[What this task involves]: Wherever the line with "table, your assistance would be valued." sits in the listing below, transcribe from it up to and including the line with "Should you be willing to segment every instance of the quartz", exactly, and leave the remaining lines out.

[Exercise material]:
* * * * * * *

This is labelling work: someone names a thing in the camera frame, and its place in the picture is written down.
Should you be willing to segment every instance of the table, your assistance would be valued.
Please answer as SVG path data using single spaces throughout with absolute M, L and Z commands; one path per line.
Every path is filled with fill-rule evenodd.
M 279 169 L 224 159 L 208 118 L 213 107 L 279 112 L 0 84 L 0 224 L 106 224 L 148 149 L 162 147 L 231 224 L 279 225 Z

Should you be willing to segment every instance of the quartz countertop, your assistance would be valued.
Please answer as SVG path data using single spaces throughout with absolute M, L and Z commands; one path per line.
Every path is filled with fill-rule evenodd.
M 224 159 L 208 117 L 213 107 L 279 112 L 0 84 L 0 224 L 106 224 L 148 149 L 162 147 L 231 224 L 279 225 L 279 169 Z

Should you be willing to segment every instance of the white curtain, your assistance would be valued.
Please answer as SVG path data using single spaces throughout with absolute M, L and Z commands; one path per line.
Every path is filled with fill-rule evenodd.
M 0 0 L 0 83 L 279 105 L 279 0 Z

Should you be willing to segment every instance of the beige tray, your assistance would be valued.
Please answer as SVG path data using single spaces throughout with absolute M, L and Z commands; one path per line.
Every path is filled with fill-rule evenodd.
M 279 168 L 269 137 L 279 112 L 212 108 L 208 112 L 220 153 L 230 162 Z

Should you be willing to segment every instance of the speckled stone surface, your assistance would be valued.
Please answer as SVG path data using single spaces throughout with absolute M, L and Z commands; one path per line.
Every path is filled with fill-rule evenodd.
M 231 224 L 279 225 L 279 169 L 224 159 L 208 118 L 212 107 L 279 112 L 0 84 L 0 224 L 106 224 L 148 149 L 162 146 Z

* * * * * * *

[Output for this exercise]:
Should you be willing to segment every instance of the table, your assistance would be valued.
Please answer as SVG path data using single spaces throughout with absolute M, L and Z commands; one path per line.
Every path is filled with fill-rule evenodd.
M 279 169 L 224 159 L 208 118 L 213 107 L 279 112 L 0 84 L 0 224 L 106 224 L 148 149 L 162 147 L 231 224 L 279 225 Z

Should you be willing to segment every instance of the quartz countertop, your assistance would be valued.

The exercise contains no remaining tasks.